[Requirement]
An answer that reproduces all the entries exactly is what is needed.

[Material shown]
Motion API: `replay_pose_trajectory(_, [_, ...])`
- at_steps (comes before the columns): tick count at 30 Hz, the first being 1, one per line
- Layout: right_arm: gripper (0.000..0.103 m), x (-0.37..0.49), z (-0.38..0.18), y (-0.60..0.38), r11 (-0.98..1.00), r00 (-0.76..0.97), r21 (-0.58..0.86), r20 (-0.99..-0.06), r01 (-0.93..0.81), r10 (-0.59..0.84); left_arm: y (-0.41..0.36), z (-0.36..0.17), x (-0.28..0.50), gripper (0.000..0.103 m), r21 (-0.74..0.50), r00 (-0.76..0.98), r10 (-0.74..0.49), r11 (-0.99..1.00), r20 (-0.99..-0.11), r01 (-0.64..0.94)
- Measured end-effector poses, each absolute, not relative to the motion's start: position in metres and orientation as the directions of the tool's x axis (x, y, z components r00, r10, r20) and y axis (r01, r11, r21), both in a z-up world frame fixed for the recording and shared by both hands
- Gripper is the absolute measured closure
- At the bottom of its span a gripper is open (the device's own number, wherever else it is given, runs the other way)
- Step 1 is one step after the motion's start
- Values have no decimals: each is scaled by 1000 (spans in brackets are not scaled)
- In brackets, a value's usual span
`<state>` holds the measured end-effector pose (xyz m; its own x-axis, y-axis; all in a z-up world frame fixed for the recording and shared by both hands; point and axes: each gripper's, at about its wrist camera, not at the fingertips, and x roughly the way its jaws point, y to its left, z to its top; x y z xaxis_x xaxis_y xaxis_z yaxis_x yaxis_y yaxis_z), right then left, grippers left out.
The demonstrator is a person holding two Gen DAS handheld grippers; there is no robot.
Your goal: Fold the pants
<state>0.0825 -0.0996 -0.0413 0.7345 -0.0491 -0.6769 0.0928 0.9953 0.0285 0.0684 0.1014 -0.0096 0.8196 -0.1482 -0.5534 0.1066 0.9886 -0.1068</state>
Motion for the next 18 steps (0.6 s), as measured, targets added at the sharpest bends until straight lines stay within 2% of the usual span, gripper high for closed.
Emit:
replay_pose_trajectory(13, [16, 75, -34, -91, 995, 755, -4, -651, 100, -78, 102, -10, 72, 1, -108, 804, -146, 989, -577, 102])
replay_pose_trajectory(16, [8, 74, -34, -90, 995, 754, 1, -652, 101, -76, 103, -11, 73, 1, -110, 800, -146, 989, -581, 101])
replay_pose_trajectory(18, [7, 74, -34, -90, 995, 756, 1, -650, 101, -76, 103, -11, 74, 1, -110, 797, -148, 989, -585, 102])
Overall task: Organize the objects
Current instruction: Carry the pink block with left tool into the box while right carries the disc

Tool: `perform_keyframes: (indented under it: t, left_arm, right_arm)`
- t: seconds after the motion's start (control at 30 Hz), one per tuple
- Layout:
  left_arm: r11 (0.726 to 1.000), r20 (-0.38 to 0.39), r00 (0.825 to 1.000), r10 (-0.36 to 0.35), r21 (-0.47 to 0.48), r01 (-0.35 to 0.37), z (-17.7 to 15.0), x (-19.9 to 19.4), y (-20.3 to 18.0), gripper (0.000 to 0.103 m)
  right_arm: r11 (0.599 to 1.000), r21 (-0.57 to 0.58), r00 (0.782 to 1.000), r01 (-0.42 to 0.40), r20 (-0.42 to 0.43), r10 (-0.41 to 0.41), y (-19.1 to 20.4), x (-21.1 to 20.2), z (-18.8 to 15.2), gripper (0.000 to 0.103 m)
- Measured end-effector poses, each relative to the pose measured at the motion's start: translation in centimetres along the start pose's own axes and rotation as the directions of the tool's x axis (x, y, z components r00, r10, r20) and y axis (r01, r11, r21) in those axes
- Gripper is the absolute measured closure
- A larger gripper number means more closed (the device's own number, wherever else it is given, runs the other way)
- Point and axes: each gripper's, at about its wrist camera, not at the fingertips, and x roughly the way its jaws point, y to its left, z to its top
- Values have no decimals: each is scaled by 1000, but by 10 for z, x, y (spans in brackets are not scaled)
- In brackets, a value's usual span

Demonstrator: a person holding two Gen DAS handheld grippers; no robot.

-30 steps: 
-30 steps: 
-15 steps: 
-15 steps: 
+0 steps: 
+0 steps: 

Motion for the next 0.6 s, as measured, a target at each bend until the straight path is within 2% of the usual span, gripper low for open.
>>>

[Answer to the problem]
Motion API: `replay_pose_trajectory(_, [_, ...])`
- at_steps (comes before the columns): tick count at 30 Hz, the first being 1, one per line
- Layout: right_arm: gripper (0.000..0.103 m), x (-0.37..0.49), z (-0.38..0.18), y (-0.60..0.38), r11 (-0.98..1.00), r00 (-0.76..0.97), r21 (-0.58..0.86), r20 (-0.99..-0.06), r01 (-0.93..0.81), r10 (-0.59..0.84); left_arm: y (-0.41..0.36), z (-0.36..0.17), x (-0.28..0.50), gripper (0.000..0.103 m), r21 (-0.74..0.50), r00 (-0.76..0.98), r10 (-0.74..0.49), r11 (-0.99..1.00), r20 (-0.99..-0.11), r01 (-0.64..0.94)
- Measured end-effector poses, each absolute, not relative to the motion's start: position in metres and orientation as the directions of the tool's x axis (x, y, z components r00, r10, r20) and y axis (r01, r11, r21), both in a z-up world frame fixed for the recording and shared by both hands
- Gripper is the absolute measured closure
- At the bottom of its span a gripper is open (the device's own number, wherever else it is given, runs the other way)
- Step 1 is one step after the motion's start
- Values have no decimals: each is scaled by 1000 (spans in brackets are not scaled)
- In brackets, a value's usual span
`<state>` holds the measured end-effector pose (xyz m; its own x-axis, y-axis; all in a z-up world frame fixed for the recording and shared by both hands; point and axes: each gripper's, at about its wrist camera, not at the fingertips, and x roughly the way its jaws point, y to its left, z to its top; x y z xaxis_x xaxis_y xaxis_z yaxis_x yaxis_y yaxis_z), right then left, grippers left out.
The demonstrator is a person holding two Gen DAS handheld grippers; there is no robot.
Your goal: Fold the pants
<state>0.0825 -0.0996 -0.0413 0.7345 -0.0491 -0.6769 0.0928 0.9953 0.0285 0.0684 0.1014 -0.0096 0.8196 -0.1482 -0.5534 0.1066 0.9886 -0.1068</state>
Motion for the next 18 steps (0.6 s), as measured, targets added at the sharpest bends until straight lines stay within 2% of the usual span, gripper high for closed.
Emit:
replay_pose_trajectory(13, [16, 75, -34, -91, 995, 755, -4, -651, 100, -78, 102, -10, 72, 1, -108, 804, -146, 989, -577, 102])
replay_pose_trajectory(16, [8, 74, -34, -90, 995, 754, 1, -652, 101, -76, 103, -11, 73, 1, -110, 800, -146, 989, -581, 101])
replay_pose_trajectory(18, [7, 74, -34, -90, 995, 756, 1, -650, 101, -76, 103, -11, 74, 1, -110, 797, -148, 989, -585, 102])
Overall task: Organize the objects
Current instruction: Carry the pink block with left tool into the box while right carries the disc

Tool: `perform_keyframes: (indented under it: t, left_arm, right_arm)`
- t: seconds after the motion's start (control at 30 Hz), one per tuple
- Layout:
  left_arm: r11 (0.726 to 1.000), r20 (-0.38 to 0.39), r00 (0.825 to 1.000), r10 (-0.36 to 0.35), r21 (-0.47 to 0.48), r01 (-0.35 to 0.37), z (-17.7 to 15.0), x (-19.9 to 19.4), y (-20.3 to 18.0), gripper (0.000 to 0.103 m)
  right_arm: r11 (0.599 to 1.000), r21 (-0.57 to 0.58), r00 (0.782 to 1.000), r01 (-0.42 to 0.40), r20 (-0.42 to 0.43), r10 (-0.41 to 0.41), y (-19.1 to 20.4), x (-21.1 to 20.2), z (-18.8 to 15.2), gripper (0.000 to 0.103 m)
- Measured end-effector poses, each relative to the pose measured at the motion's start: translation in centimetres along the start pose's own axes and rotation as the directions of the tool's x axis (x, y, z components r00, r10, r20) and y axis (r01, r11, r21) in those axes
- Gripper is the absolute measured closure
- A larger gripper number means more closed (the device's own number, wherever else it is given, runs the other way)
- Point and axes: each gripper's, at about its wrist camera, not at the fingertips, and x roughly the way its jaws point, y to its left, z to its top
- Values have no decimals: each is scaled by 1000, but by 10 for z, x, y (spans in brackets are not scaled)
- In brackets, a value's usual span

Demonstrator: a person holding two Gen DAS handheld grippers; no robot.

-30 steps: 
-30 steps: 
-15 steps: 
-15 steps: 
+0 steps: 
+0 steps: 

Motion for the next 0.6 s, as measured, a target at each bend until the straight path is within 2% of the usual span, gripper low for open.
>>>

There's nothing left to add to the output.